If you know (or are worried) that your kid may not sleep, my advice is to fly when you would normally be awake. That way, if your child doesn’t sleep, it doesn’t matter if you can’t either, as a result. It doesn’t take a seasoned traveler to know that overnight flights where neither the parent nor the child gets any shuteye are far from pleasant.
Beyond sticking to your regular routines, it’s also important to get ahead of common health concerns related to flying with small children. Start by being aware of the risks and taking the necessary precautions to avoid them, including:
- Motion sickness. To prevent your little one from getting sick mid-flight, be sure to have them avoid eating sugary snacks and junk food and getting dehydrated or overheated. Keeping your child’s overhead vent on high, having them look out at the horizon, and giving them calming music to listen to can help. Reading or looking at screens can worsen queasiness, Trachtenberg says.
- Burns or accidents from hot drinks. The safest seat for your little one is near the window, to avoid any incidents as flight attendants come by with beverages, especially if you have a toddler who likes to move around, she explains.
- Ear pain. Due to air pressure changes, Trachtenberg says your child may cry out or complain of ear pain during takeoff and landing. Chewing food, drinking water, sucking on a pacifier or bottle, or breastfeeding can all help relieve this discomfort.
- Airborne illnesses (such as colds, the flu, and COVID-19): To protect against COVID-19, Zachary Hoy, a specialist at Pediatrix Nashville Pediatric Infectious Disease, told PopSci young kids should wear masks in enclosed spaces like airplanes, where distancing from others isn’t possible. Check out the CDC’s guidelines for what to look for in a face mask for your child.
Be patient with your little ones and yourselves
Delays and unexpected events can and will happen. Our family of three once made it through a 19-hour flight delay through the kindness of strangers—who gave us extra milk at no charge when our supply ran out—and by being kind to ourselves, too.
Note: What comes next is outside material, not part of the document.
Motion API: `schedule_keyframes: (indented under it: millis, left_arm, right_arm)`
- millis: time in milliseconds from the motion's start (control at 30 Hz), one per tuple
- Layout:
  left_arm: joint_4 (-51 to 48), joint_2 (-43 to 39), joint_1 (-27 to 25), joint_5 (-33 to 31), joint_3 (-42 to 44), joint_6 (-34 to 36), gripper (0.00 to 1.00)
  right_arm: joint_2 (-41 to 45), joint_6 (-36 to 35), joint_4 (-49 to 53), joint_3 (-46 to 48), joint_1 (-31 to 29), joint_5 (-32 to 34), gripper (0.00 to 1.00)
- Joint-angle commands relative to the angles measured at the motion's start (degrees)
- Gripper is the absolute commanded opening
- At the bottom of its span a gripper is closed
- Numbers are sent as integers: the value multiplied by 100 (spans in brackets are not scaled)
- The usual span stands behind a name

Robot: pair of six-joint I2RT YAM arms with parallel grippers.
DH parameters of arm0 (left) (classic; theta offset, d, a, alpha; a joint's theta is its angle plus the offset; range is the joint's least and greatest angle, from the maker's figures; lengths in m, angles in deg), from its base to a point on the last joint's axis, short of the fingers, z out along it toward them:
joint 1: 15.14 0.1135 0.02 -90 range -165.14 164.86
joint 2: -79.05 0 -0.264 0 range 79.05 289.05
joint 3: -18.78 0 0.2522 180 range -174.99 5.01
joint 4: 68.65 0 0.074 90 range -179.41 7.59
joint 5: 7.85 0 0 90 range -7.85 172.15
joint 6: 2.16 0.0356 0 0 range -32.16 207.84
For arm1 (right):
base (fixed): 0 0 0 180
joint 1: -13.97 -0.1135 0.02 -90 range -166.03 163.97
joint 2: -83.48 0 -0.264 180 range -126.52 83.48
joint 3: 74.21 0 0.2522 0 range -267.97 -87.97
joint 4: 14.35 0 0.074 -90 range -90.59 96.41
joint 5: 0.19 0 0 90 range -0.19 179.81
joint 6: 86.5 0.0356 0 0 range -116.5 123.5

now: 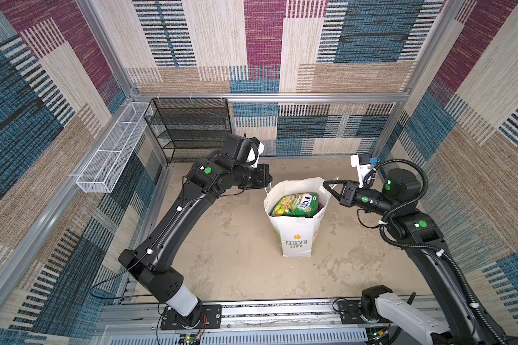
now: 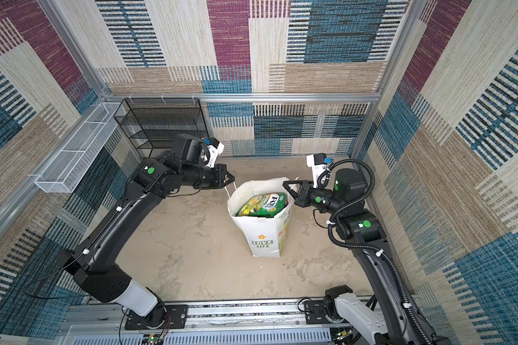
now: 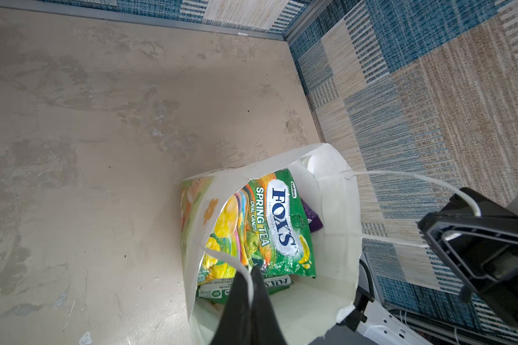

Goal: Place the snacks into the paper bag
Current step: 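Open the left gripper and raise it out of the bag, then release the bag handle with the right gripper and pull it back from the bag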

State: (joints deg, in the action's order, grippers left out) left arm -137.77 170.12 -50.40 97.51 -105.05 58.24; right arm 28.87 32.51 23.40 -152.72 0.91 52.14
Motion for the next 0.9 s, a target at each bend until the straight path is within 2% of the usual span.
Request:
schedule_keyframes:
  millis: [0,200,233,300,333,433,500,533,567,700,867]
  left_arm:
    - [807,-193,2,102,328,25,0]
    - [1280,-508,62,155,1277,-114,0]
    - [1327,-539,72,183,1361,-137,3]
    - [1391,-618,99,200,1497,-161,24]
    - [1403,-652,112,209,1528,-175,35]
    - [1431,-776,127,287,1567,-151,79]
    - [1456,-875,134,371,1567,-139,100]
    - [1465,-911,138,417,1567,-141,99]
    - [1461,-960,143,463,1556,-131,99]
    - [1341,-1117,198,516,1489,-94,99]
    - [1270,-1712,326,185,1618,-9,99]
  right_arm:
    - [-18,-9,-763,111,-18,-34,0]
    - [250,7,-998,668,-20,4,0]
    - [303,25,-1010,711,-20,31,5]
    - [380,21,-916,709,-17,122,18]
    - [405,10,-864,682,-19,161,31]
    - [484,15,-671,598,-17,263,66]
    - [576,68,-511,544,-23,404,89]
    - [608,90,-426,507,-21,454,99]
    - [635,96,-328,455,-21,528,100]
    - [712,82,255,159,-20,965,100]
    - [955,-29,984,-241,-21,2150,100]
Know that things may get stressful, for you and your child, and try to keep your cool. Reacting to kids who are acting out may only make their tantrums worse, Trachtenberg says.
Remember that your end goal is to get to your destination safely, so there’s no need to feel guilty if you give into your child’s demands more than usual, she adds.
And don’t forget to take plenty of pictures and videos that you can enjoy over the years and to ask a flight attendant for your child’s “wings” — a commemorative pin many airlines have available for kids (see pictured above).
During moments of calm, I try to appreciate the little things—like the experience of seeing the wonders of the world for the first time through my child’s eyes—and it’s in these moments I’m reminded that although the journey may be harder with kids, it’s also all the more rewarding.